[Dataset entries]
+ + + + +
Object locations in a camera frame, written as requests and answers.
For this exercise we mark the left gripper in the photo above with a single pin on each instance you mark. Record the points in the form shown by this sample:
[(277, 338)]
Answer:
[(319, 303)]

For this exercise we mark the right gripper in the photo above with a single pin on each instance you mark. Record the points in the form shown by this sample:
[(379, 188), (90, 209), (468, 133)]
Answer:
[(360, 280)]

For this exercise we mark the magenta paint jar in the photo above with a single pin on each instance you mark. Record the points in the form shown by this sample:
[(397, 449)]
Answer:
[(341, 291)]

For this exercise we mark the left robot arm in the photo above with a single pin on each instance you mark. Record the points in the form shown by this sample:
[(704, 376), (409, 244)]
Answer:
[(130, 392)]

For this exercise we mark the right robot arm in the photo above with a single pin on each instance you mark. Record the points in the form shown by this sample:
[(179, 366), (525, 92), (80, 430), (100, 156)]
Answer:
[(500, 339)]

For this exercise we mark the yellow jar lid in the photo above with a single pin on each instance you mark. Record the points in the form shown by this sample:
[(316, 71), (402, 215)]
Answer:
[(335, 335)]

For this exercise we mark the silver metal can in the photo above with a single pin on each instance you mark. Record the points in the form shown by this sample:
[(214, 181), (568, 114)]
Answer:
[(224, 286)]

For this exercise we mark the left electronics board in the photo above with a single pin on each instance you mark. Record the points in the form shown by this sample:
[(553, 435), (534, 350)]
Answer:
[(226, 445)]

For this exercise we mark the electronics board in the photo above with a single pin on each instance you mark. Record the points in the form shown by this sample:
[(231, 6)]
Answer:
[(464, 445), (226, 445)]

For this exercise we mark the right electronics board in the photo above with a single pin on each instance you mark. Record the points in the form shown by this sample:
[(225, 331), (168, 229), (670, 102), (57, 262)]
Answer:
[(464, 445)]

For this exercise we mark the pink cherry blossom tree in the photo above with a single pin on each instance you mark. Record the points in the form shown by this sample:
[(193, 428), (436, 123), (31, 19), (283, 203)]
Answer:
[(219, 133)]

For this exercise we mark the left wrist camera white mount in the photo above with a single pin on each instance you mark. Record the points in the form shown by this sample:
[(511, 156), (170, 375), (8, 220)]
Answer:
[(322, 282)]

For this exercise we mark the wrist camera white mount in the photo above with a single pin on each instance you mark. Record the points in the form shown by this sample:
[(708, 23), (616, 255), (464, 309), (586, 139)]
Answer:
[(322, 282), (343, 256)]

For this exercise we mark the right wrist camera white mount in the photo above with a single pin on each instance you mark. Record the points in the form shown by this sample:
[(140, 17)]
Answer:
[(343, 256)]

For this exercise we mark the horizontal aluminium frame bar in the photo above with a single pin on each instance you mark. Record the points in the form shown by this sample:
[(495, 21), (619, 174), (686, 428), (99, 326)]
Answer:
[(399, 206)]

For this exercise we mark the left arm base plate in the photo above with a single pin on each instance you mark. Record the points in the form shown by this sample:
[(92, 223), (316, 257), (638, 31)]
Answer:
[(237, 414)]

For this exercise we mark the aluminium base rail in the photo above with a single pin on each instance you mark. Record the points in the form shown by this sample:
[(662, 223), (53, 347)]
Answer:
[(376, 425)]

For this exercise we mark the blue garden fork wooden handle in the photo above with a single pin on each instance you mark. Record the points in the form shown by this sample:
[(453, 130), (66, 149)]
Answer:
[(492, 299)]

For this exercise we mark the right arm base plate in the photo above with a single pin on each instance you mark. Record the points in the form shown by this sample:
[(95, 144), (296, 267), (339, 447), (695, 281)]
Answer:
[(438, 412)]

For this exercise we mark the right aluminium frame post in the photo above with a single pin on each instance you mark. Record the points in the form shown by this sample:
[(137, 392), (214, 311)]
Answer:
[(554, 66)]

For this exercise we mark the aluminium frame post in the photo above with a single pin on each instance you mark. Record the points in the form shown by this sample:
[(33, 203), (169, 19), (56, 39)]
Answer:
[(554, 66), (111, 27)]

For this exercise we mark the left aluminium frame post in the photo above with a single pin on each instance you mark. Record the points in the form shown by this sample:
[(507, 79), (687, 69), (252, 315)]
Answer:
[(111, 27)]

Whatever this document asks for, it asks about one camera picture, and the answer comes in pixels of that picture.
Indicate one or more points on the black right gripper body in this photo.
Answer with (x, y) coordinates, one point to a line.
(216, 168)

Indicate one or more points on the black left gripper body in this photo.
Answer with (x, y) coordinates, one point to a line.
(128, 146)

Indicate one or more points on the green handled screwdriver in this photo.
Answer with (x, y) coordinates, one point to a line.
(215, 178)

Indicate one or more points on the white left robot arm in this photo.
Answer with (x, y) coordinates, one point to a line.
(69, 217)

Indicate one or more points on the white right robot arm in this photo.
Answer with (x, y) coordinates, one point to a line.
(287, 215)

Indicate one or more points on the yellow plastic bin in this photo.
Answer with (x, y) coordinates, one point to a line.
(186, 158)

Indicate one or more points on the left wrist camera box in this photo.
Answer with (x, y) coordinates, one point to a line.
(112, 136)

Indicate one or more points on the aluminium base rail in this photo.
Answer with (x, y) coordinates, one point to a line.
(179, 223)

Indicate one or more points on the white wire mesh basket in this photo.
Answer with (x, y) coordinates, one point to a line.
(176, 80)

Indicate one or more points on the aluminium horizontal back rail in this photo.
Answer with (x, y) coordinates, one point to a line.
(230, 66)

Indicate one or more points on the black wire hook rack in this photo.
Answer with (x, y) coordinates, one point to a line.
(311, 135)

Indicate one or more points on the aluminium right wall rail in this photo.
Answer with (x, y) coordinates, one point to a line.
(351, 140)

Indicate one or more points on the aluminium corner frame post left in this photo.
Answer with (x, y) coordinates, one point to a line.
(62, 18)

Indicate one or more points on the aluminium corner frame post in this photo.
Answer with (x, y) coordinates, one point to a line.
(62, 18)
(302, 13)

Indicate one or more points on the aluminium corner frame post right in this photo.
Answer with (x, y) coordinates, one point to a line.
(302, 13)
+ + + + +
[What you need to do]
Output the data in full, please, exactly as written.

[Reply to the exercise]
Object locations in a camera frame, written as requests and answers.
For this exercise we mark the left gripper in the photo above with a single pin on each instance you mark. Record the points in the form shown by this sample:
[(277, 338)]
Answer:
[(319, 303)]

For this exercise we mark the right gripper in the photo above with a single pin on each instance you mark. Record the points in the form shown by this sample:
[(379, 188), (90, 209), (468, 133)]
Answer:
[(360, 280)]

For this exercise we mark the magenta paint jar in the photo above with a single pin on each instance you mark. Record the points in the form shown by this sample:
[(397, 449)]
Answer:
[(341, 291)]

For this exercise we mark the left robot arm in the photo above with a single pin on each instance you mark. Record the points in the form shown by this sample:
[(704, 376), (409, 244)]
Answer:
[(130, 392)]

For this exercise we mark the right robot arm in the photo above with a single pin on each instance you mark. Record the points in the form shown by this sample:
[(179, 366), (525, 92), (80, 430), (100, 156)]
Answer:
[(500, 339)]

For this exercise we mark the yellow jar lid in the photo above with a single pin on each instance you mark. Record the points in the form shown by this sample:
[(316, 71), (402, 215)]
Answer:
[(335, 335)]

For this exercise we mark the silver metal can in the photo above with a single pin on each instance you mark. Record the points in the form shown by this sample:
[(214, 181), (568, 114)]
Answer:
[(224, 286)]

For this exercise we mark the left electronics board in the photo above with a single pin on each instance you mark. Record the points in the form shown by this sample:
[(553, 435), (534, 350)]
Answer:
[(226, 445)]

For this exercise we mark the electronics board in the photo above with a single pin on each instance you mark. Record the points in the form shown by this sample:
[(231, 6)]
Answer:
[(464, 445), (226, 445)]

For this exercise we mark the right electronics board in the photo above with a single pin on each instance you mark. Record the points in the form shown by this sample:
[(225, 331), (168, 229), (670, 102), (57, 262)]
Answer:
[(464, 445)]

For this exercise we mark the pink cherry blossom tree in the photo above with a single pin on each instance you mark. Record the points in the form shown by this sample:
[(193, 428), (436, 123), (31, 19), (283, 203)]
Answer:
[(219, 133)]

For this exercise we mark the left wrist camera white mount in the photo above with a single pin on each instance you mark. Record the points in the form shown by this sample:
[(511, 156), (170, 375), (8, 220)]
Answer:
[(322, 282)]

For this exercise we mark the wrist camera white mount in the photo above with a single pin on each instance you mark. Record the points in the form shown by this sample:
[(708, 23), (616, 255), (464, 309), (586, 139)]
Answer:
[(322, 282), (343, 256)]

For this exercise we mark the right wrist camera white mount in the photo above with a single pin on each instance you mark. Record the points in the form shown by this sample:
[(140, 17)]
Answer:
[(343, 256)]

For this exercise we mark the horizontal aluminium frame bar in the photo above with a single pin on each instance you mark. Record the points in the form shown by this sample:
[(495, 21), (619, 174), (686, 428), (99, 326)]
Answer:
[(399, 206)]

For this exercise we mark the left arm base plate in the photo above with a single pin on each instance you mark. Record the points in the form shown by this sample:
[(92, 223), (316, 257), (638, 31)]
Answer:
[(237, 414)]

For this exercise we mark the aluminium base rail in the photo above with a single pin on each instance you mark. Record the points in the form shown by this sample:
[(662, 223), (53, 347)]
Answer:
[(376, 425)]

For this exercise we mark the blue garden fork wooden handle in the photo above with a single pin on each instance you mark. Record the points in the form shown by this sample:
[(453, 130), (66, 149)]
Answer:
[(492, 299)]

For this exercise we mark the right arm base plate in the photo above with a single pin on each instance you mark. Record the points in the form shown by this sample:
[(95, 144), (296, 267), (339, 447), (695, 281)]
Answer:
[(438, 412)]

For this exercise we mark the right aluminium frame post in the photo above with a single pin on each instance you mark. Record the points in the form shown by this sample:
[(137, 392), (214, 311)]
Answer:
[(554, 66)]

For this exercise we mark the aluminium frame post in the photo above with a single pin on each instance you mark. Record the points in the form shown by this sample:
[(33, 203), (169, 19), (56, 39)]
Answer:
[(554, 66), (111, 27)]

For this exercise we mark the left aluminium frame post in the photo above with a single pin on each instance you mark. Record the points in the form shown by this sample:
[(507, 79), (687, 69), (252, 315)]
Answer:
[(111, 27)]

Whatever this document asks for, it asks about one camera picture, and the answer comes in pixels of that picture.
Indicate one or more points on the black right gripper body in this photo.
Answer with (x, y) coordinates, one point to a line.
(216, 168)

Indicate one or more points on the black left gripper body in this photo.
Answer with (x, y) coordinates, one point to a line.
(128, 146)

Indicate one or more points on the green handled screwdriver in this photo.
Answer with (x, y) coordinates, one point to a line.
(215, 178)

Indicate one or more points on the white left robot arm in this photo.
Answer with (x, y) coordinates, one point to a line.
(69, 217)

Indicate one or more points on the white right robot arm in this photo.
Answer with (x, y) coordinates, one point to a line.
(287, 215)

Indicate one or more points on the yellow plastic bin in this photo.
Answer with (x, y) coordinates, one point to a line.
(186, 158)

Indicate one or more points on the left wrist camera box in this photo.
Answer with (x, y) coordinates, one point to a line.
(112, 136)

Indicate one or more points on the aluminium base rail in this photo.
Answer with (x, y) coordinates, one point to a line.
(179, 223)

Indicate one or more points on the white wire mesh basket in this photo.
Answer with (x, y) coordinates, one point to a line.
(176, 80)

Indicate one or more points on the aluminium horizontal back rail in this photo.
Answer with (x, y) coordinates, one point to a line.
(230, 66)

Indicate one or more points on the black wire hook rack in this photo.
Answer with (x, y) coordinates, one point to a line.
(311, 135)

Indicate one or more points on the aluminium right wall rail in this photo.
Answer with (x, y) coordinates, one point to a line.
(351, 140)

Indicate one or more points on the aluminium corner frame post left in this photo.
Answer with (x, y) coordinates, one point to a line.
(62, 18)

Indicate one or more points on the aluminium corner frame post in this photo.
Answer with (x, y) coordinates, one point to a line.
(62, 18)
(302, 13)

Indicate one or more points on the aluminium corner frame post right in this photo.
Answer with (x, y) coordinates, one point to a line.
(302, 13)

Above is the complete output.